Le propos unanime, au soir du drame, et dès le matin effaré du 26 juin, se limite à l’incroyable influence de Michael Jackson, l’homme mystère aux 750 millions de disques vendus, sur l’univers de la musique américaine. Son rôle de pionnier de la vidéo musicale, d’artiste assez visionnaire pour avoir commandé ses clips aux réalisateurs Scorsese ou Spike Lee et ouvert la voie au show biz multimédia du 21eme siècle.
Ces frasques, sa bizarrerie, les scandales de pédophilie qui, de facto, ont ruiné sa carrière depuis 2003, et contre lesquels son grand retour de l’automne devait offrir l’ultime rédemption, n’apparaissent dans aucun commentaires. L’Amérique salut, chérit un symbole de son génie du show biz, et plus encore…

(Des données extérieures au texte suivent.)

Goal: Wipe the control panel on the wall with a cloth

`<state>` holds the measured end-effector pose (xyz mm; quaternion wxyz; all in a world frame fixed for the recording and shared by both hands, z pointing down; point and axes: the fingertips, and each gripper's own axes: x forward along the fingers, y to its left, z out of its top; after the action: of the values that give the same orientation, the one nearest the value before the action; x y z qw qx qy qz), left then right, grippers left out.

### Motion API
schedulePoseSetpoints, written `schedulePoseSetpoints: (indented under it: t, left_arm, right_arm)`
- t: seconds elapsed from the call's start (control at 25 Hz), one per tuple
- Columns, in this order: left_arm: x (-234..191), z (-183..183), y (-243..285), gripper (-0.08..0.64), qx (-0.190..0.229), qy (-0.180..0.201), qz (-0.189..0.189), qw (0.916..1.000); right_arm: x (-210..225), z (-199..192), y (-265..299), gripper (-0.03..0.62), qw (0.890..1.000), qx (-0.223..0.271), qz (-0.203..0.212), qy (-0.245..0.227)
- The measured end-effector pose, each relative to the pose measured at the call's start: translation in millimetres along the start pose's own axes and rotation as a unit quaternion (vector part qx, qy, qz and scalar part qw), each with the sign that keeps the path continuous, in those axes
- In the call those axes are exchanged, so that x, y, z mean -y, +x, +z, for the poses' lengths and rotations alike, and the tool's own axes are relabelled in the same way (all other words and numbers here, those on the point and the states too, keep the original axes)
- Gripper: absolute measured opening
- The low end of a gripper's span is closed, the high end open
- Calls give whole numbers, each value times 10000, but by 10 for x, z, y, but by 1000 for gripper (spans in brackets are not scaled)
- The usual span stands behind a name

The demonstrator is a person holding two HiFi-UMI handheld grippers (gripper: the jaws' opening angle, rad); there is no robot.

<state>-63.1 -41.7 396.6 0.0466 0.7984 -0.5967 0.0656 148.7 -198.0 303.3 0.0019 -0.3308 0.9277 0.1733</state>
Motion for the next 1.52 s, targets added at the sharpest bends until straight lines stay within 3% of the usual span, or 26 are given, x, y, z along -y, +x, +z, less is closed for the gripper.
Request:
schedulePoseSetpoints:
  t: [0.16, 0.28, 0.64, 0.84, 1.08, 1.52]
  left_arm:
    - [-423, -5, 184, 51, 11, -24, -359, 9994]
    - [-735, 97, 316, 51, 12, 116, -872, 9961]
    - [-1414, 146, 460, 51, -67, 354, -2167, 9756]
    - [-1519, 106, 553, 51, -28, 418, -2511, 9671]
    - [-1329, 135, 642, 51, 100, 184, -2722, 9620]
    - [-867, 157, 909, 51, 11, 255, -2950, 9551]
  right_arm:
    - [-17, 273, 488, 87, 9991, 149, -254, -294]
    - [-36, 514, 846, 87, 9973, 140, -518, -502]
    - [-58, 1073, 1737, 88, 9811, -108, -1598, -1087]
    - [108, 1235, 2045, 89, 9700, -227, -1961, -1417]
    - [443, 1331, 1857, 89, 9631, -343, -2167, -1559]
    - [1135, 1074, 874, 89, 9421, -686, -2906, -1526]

Au soir de la mort de Michael Jackson, l’Apollo Theater, où à l’âge de 9 ans, cet artiste consommé avait sidéré la foule de Harlem, lui rend un hommage spontané. Ils sont des milliers, anonymes remontés jusqu’à la 125e rue, personnalités politiques comme le célèbre révérend Al Sharpton, à saluer sous les projecteurs et dans la cacophonie des « boom boxes » le rôle du roi de la scène dans le rapprochement des races aux Etats-Unis. Michael Jackson, le croirait-on, a été le premier Noir à passer sur MTV. Avant Tiger Woods et Oprah, « avant même Barack Obama, assure Sharpton, cet artiste de génie a su dépasser les divisions américaines ».
A Gary, Indiana, le lieu de naissance de Michael, des centaines d’admirateurs se rassemblent autours d’une frêle petite maison du ghetto local. C’est là que tout a commencé, sous la houlette inflexible d’un papa métalo nommé Joe Jackson, les Jackson Five, et comme le pater familias l’avait toujours su, l’ascension historique d’un petit chanteur timide au pouvoir surnaturel. L’Amérique noire reconnaît en lui son rêve américain, mais tout le pays pleure son Michael Jackson.